L’impugnazione si rivela inammissibile al di là del merito delle censure formulate – che tali si rivelano, sicuramente con riguardo al secondo e terzo motivo, che si risolvono nella mera confutazione della valutazione del materiale istruttorio, rimessa al libero apprezzamento del giudice del merito, ma altresì con riferimento al primo motivo, non dando conto l’Organizzazione sindacale ricorrente del malgoverno delle regole ermeneutiche da parte della Corte territoriale in relazione all’interpretazione accolta – risultando la sua formulazione in contrasto con l’insegnamento di questa Corte a sezioni unite (cfr. Cass. SS.UU. n. 23745/2020) che ha ritenuto, quanto all’onere di specificità dei motivi di cui all’art. 366, comma 1, n. 4, c.p.c., come tale onere imponga al ricorrente di indicare puntualmente le norme di legge di cui intende lamentare la violazione, di esaminarne il contenuto precettivo e di raffrontarlo con le affermazioni in diritto contenute della sentenza impugnata, che è tenuto espressamente ad indicare, al fine di dimostrare che queste ultime contrastano col precetto normativo, non potendosi demandare alla Corte il compito di individuare – con una ricerca esplorativa officiosa che trascende le sue funzioni – la norma violata o i punti della sentenza che si pongono in contrasto con essa e, infatti, il ricorso in oggetto non specifica né sotto quale ipotesi (fra quelle indicate nell’art. 360, comma 1, c.p.c.) viene dedotto ogni singolo motivo, né le norme di diritto violate, ma lascia alla Corte il compito di enuclearle con una ricerca officiosa (come sopra si è fatto) che – appunto – trascende le sue funzioni;
in sostanza, l’intero ricorso si rivela come un’impugnazione a critica libera in cui questioni di fatto e di diritto vengono coinvolte insieme e senza indicazione del canale di accesso al giudizio di legittimità; infine, quanto al vizio di omesso esame di un fatto decisivo, esso è inammissibile in presenza di doppia conforme, secondo quanto previsto dall’art. 348 ter, quarto comma, c.p.c..

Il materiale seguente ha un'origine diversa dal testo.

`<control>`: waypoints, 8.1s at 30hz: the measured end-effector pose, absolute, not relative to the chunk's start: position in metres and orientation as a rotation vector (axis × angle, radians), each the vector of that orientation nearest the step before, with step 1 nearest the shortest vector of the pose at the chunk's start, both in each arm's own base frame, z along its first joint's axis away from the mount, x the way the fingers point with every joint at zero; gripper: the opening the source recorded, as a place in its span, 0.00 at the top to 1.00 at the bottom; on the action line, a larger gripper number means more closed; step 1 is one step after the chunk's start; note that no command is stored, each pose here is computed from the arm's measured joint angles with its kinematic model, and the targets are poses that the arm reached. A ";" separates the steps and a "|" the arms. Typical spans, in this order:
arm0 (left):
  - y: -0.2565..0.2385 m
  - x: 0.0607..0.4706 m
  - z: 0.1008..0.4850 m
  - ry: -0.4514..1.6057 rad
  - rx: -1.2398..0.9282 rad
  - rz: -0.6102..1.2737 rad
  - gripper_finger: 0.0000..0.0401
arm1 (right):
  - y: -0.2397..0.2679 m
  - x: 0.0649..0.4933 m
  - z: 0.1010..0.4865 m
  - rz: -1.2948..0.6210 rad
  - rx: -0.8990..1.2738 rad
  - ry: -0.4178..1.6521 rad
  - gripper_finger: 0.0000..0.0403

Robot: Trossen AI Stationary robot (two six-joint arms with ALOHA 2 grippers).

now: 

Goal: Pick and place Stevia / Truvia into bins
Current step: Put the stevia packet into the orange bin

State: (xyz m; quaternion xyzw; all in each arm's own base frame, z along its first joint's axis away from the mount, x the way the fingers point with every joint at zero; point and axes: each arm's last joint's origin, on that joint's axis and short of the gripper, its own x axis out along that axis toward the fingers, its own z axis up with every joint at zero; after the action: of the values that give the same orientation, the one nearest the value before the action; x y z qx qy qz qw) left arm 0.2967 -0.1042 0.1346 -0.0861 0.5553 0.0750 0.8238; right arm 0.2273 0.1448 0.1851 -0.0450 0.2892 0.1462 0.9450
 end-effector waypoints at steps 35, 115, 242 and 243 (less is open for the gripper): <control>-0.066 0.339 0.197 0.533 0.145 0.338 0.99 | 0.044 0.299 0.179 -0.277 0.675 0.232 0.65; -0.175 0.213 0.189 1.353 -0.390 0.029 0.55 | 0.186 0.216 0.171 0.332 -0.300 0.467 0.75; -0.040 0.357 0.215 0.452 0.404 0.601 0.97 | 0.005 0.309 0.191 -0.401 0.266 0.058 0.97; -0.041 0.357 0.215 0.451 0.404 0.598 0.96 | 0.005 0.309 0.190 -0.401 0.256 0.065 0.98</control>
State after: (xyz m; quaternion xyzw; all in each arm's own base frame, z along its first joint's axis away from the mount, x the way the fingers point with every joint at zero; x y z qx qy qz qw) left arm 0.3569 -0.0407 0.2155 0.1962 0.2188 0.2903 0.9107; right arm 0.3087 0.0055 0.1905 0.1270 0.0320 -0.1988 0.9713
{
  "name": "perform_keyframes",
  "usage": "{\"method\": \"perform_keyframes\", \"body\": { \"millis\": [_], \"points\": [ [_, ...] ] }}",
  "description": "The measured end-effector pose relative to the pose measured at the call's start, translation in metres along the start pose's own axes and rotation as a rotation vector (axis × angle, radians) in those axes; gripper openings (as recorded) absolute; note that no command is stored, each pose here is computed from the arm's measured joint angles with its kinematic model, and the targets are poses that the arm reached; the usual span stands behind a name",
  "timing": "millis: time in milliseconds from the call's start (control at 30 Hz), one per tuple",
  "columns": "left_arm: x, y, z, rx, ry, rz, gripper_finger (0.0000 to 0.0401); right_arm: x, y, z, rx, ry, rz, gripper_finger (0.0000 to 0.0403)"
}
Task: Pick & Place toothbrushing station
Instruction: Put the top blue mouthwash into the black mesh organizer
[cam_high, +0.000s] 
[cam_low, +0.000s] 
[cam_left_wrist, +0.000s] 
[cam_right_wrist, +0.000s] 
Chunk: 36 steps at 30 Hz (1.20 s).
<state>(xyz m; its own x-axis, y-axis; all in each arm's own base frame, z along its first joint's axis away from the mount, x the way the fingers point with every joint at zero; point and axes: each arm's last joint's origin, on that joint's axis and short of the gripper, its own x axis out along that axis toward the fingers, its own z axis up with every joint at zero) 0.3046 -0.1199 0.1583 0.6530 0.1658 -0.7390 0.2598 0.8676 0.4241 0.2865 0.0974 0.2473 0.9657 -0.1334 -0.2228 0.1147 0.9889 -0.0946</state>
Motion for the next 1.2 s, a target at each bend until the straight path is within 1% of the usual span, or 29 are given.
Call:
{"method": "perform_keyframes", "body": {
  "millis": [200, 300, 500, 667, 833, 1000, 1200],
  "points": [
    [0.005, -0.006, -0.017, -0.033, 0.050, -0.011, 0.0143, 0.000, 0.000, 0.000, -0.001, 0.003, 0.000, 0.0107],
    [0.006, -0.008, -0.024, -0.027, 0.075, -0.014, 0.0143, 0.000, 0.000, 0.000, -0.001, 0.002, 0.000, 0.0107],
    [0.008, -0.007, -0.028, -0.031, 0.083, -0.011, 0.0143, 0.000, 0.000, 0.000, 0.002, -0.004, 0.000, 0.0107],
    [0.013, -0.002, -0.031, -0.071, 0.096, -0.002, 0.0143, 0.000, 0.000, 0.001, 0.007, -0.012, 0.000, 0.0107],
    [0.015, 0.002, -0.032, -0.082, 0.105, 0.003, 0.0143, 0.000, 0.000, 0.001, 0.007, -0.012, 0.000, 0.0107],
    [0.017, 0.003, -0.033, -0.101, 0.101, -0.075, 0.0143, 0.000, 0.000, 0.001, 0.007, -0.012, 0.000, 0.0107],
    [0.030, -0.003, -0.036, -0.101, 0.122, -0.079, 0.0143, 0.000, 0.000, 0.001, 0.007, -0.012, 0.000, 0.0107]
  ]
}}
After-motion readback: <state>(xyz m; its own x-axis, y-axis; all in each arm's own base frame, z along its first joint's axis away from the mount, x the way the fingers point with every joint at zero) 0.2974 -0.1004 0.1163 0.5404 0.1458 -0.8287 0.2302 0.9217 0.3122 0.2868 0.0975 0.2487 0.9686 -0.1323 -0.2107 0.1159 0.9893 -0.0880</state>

Il ricorso va, dunque, dichiarato inammissibile.
Le spese seguono la soccombenza e sono liquidate come da dispositivo.
P.Q.M.
dichiara inammissibile il ricorso e condanna parte ricorrente al pagamento delle spese del presente giudizio di legittimità che liquida in euro 200,00 per esborsi ed euro 3.500,00 per compensi, oltre spese generali al 15 5 ed altri accessori di legge.
Ai sensi dell’art. 13, co. 1 quater del d.P.R. n. 115 del 2002, dà atto della sussistenza dei presupposti per il versamento da parte del ricorrente, dell’ulteriore importo a titolo di contributo unificato pari a quello dovuto per il ricorso, a norma del comma 1 bis dello stesso art. 13.